**Collected material**

************

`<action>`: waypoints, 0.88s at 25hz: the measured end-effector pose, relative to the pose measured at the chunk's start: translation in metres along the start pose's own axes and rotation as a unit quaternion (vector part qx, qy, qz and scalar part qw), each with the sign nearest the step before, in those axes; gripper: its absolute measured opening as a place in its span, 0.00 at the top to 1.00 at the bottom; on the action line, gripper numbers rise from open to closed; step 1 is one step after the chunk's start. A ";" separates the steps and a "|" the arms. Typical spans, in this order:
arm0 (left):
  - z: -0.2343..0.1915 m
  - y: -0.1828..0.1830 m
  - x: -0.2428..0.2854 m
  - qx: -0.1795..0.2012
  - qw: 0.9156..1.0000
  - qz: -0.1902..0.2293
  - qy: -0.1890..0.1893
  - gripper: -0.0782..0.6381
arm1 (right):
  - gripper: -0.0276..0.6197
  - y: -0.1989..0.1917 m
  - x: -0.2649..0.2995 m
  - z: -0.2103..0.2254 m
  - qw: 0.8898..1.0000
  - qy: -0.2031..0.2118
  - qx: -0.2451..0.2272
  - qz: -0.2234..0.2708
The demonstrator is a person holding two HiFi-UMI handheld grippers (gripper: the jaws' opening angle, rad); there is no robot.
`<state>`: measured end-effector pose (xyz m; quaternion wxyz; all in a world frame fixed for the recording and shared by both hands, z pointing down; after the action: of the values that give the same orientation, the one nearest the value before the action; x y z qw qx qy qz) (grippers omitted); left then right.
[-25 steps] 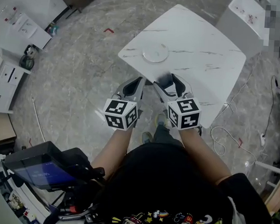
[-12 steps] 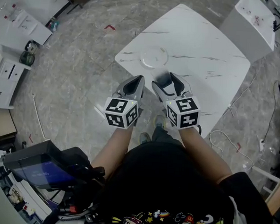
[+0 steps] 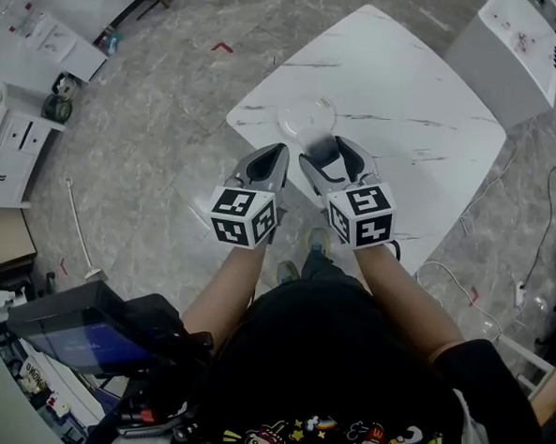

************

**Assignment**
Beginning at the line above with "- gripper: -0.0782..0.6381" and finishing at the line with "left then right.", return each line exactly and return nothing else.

**Answer to this task**
  - gripper: -0.0782..0.6381
arm1 (right):
  - gripper: -0.0276..0.6197
  - y: -0.1989..0.1917 m
  - x: -0.2649..0.2995 m
  - z: -0.2103..0.2254 m
  - qw: 0.8898..1.0000
  - qy: -0.2031..0.2118
  - qx: -0.2451..0.2272
  - qz: -0.2234..0.2708
The demonstrator is a person holding two HiFi-UMI handheld grippers (gripper: the jaws' opening angle, rad); there is no robot.
`<state>`: measured end-effector pose (xyz m; quaternion wxyz; all in a world frame fixed for the recording and shared by both hands, z pointing down; after the action: of the values that give the same orientation, the one nearest the value before the action; x y z qw qx qy qz) (grippers omitted); left then right.

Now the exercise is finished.